### [DATASET EXTRACT]

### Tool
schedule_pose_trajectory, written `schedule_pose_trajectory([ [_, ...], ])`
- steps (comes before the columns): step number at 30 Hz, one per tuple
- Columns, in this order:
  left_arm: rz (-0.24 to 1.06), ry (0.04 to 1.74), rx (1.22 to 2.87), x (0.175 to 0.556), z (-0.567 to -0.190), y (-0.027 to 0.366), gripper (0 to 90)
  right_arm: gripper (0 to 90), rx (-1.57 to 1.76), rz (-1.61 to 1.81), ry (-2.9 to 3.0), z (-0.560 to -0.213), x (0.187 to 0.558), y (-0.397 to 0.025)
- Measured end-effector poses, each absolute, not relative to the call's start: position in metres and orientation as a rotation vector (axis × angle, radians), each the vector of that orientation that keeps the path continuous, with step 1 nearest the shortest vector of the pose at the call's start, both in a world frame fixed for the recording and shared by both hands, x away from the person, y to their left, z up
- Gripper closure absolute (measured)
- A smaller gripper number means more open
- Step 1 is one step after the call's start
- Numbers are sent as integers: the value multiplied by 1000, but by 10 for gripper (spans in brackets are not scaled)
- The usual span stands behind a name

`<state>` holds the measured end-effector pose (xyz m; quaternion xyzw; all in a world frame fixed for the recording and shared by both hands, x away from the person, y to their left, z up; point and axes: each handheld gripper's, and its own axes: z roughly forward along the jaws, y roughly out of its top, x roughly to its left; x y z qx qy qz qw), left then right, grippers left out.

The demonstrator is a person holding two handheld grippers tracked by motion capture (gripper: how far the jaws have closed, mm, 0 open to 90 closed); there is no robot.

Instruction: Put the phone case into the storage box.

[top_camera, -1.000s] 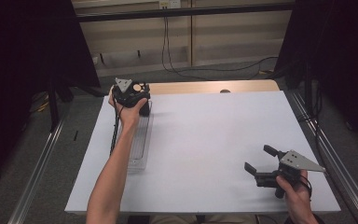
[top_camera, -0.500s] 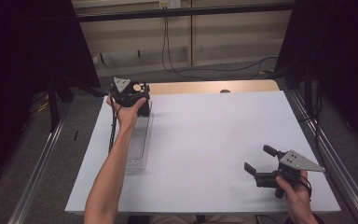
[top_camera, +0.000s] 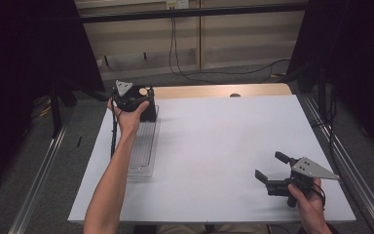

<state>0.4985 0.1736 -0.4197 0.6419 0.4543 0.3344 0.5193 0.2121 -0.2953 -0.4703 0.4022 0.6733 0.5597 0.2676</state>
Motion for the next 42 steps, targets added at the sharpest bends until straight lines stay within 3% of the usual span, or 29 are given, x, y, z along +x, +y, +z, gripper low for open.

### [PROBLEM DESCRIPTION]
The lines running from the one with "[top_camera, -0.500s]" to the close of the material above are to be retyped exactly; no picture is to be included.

### [ANSWER TO THIS EXERCISE]
[top_camera, -0.500s] 
[top_camera, +0.000s] 

<state>0.4985 0.1736 -0.4197 0.6419 0.4543 0.3344 0.5193 0.2121 -0.2953 -0.4703 0.4022 0.6733 0.5597 0.2676</state>
Motion for the next 42 steps, targets added at the sharpest bends until straight lines stay within 3% of the usual span, or 29 are given, x, y, z along +x, +y, +z, gripper low for open.

This answer requires nothing more.